A slug. That’s what I would have called myself a year ago, with my lack of energy, motivation and drive. I sat. A lot. With my heaviest weight of 281 lbs oppressively smothering my 5’1” frame, it’s no wonder I couldn’t move without pain, couldn’t sleep without severe sleep apnea, and couldn’t fathom another day trapped in my own personal fat hell. I had high blood pressure, asthma, circulation issues and couldn't walk up a flight of stairs without almost passing out. And I knew that at 34years old, it was only going to get worse if I didn’t do something drastic. But after years and years of failed diet attempts, gym memberships, personal consultations, pills, potions and prayers, I did what Jenny Craig, Nutrisystem, Weight Watchers, Slim Fast, and Bob & Jillian couldn’t. I asked my doctor for a referral to a weight loss surgery clinic. Thus began my journey towards health, wellness and living (for the first time in my life!) as a “normal” person, free from the bonds of obesity.

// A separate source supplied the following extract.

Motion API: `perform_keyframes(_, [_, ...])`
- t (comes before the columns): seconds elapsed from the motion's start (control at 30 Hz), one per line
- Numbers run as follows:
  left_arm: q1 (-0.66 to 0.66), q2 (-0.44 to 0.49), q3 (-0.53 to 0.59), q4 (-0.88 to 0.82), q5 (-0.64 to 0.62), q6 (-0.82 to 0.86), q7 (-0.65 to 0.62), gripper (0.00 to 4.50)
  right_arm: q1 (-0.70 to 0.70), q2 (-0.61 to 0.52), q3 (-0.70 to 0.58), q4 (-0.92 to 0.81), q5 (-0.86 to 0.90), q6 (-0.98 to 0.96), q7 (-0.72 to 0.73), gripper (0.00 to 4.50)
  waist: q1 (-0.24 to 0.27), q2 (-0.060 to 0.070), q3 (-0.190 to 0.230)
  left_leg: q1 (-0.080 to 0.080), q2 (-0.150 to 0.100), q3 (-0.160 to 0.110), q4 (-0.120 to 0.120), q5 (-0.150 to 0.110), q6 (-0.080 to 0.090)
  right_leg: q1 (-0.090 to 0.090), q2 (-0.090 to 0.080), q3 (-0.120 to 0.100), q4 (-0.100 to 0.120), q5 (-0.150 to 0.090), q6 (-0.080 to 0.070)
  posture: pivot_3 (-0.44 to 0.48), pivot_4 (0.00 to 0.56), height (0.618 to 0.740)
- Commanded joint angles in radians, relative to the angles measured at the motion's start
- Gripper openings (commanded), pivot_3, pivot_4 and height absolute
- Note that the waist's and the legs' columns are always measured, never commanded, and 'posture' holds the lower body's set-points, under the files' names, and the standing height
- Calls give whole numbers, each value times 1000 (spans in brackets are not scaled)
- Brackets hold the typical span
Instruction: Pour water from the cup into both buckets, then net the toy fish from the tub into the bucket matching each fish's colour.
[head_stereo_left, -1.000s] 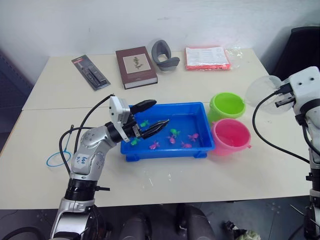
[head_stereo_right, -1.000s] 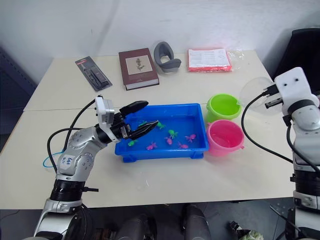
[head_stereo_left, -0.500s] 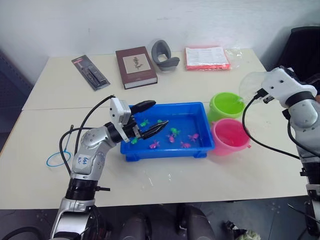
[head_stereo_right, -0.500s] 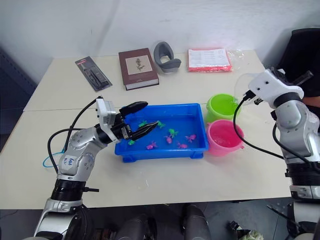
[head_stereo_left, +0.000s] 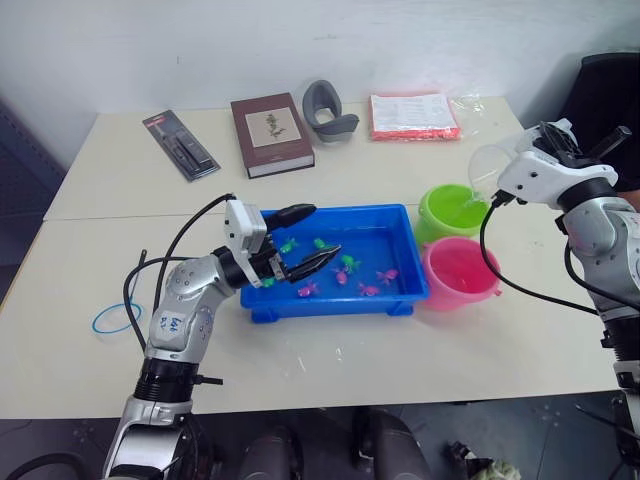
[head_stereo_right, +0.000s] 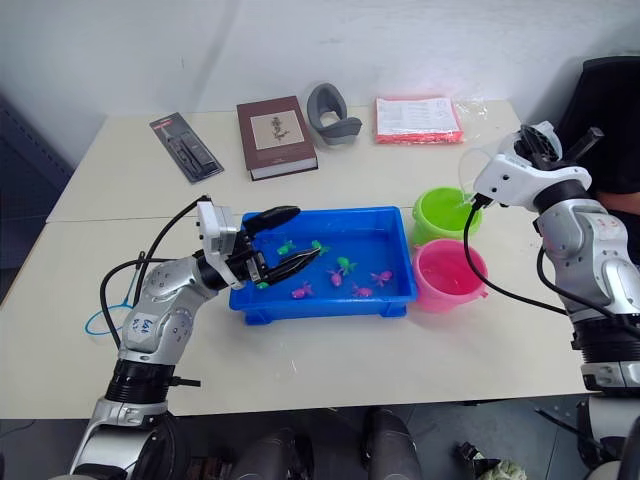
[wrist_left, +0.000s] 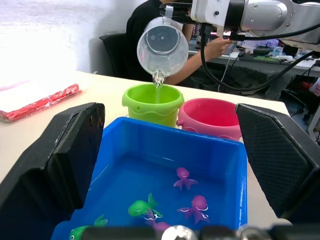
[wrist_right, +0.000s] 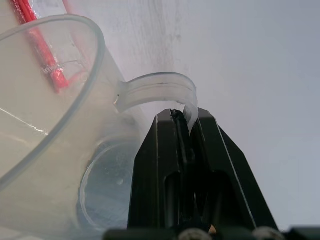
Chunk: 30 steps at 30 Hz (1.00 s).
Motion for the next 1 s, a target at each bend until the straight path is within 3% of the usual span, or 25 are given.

That first appointment I had at the Toronto Western clinic was exhilarating and terrifying all at the same time. Somehow I managed the courage to continue through a rigourous screening process that involved a nutritional team, social worker, psychiatrist, nurse practitioner, surgical team and now, a support group. I found out all of the info, weighed my options carefully, and went for it. And at this point, 4 months later, I couldn't be happier.
I've lost 79 lbs (and counting - on average about 5 lbs a week!), I no longer take any medications at all. My lung function is normal, no need for asthma puffers. My high blood pressure has disappeared. I no longer suffer from sleep apnea. My joints don't hurt anymore. I walk everywhere (and fast, too!), climb stairs at every opportunity, don't obsess over food, and I go to the gym as much as possible. And I've shrunk a whopping 5 dress sizes, which allows me to shop on the large or extra large rack of any regular-sized store in the city (Sorry Lane Bryant and Penningtons, you won't be hearing from me again!) All this at 4 months out, and I'm not done yet. I'm actually giddy with anticipation for what the future holds.
In the coming weeks, I'm going to delve into what an emotional and psychological journey this has been for me so far, in particular in relation to how I was an emotional eater who used food as a crutch in my daily life. I'm also going to go into detail about the struggles (and there are many!) a post-op patient goes through, because believe me, this was no "easy way out"!! But for now, I'm content to finally let this cat out of the bag. It's one more weight lifted from my shoulders, and I have to say it...I feel as light as a feather.